* _Goal of the exercise_: The whole listing below, with no pictures, is to be repeated as it stands.

* _Material provided_:

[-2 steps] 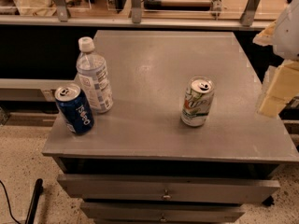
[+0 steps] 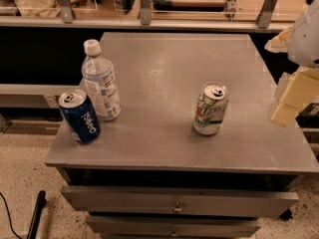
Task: Knock 7up can over
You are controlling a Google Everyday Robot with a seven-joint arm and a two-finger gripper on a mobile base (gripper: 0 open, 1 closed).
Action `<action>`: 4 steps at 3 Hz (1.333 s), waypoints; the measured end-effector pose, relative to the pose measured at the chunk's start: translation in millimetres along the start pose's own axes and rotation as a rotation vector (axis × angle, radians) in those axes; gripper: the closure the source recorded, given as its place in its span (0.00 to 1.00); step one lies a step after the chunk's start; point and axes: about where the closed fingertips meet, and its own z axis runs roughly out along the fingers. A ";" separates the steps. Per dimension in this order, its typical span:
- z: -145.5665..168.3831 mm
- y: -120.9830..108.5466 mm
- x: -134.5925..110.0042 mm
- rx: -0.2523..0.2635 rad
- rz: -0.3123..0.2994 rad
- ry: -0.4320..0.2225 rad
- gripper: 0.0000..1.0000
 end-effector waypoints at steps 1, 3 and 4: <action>39.6 -7.7 10.9 -0.041 0.049 -0.196 0.00; 62.5 -6.5 4.9 -0.024 0.144 -0.627 0.00; 51.0 1.6 -23.9 -0.039 0.177 -0.855 0.00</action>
Offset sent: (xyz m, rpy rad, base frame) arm 0.0231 0.0329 -0.0280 0.9875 -0.1471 0.0316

* _Written answer_:
[-2 steps] 
[+0 steps] 
Task: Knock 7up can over
You are controlling a Google Everyday Robot with a seven-joint arm and a two-finger gripper on a mobile base (gripper: 0 open, 1 closed).
Action `<action>`: 4 steps at 3 Hz (1.333 s), waypoints; the measured end-effector pose, relative to the pose measured at the chunk's start: translation in millimetres along the start pose's own axes and rotation as a rotation vector (axis × angle, radians) in those axes; gripper: the closure the source recorded, given as its place in its span (0.00 to 1.00); step one lies a step after the chunk's start; point and axes: about where the closed fingertips meet, and its own z axis runs roughly out along the fingers. A ";" separates the steps. Per dimension in this order, its typical span:
- z: -145.5665..168.3831 mm
- y: -120.9830..108.5466 mm
- x: -134.5925..110.0042 mm
- rx: -0.2523..0.2635 rad
- rz: -0.3123..0.2994 rad
- ry: -0.4320..0.2225 rad
- gripper: 0.0000..1.0000
 end-effector waypoints at steps 1, 3 and 4: <action>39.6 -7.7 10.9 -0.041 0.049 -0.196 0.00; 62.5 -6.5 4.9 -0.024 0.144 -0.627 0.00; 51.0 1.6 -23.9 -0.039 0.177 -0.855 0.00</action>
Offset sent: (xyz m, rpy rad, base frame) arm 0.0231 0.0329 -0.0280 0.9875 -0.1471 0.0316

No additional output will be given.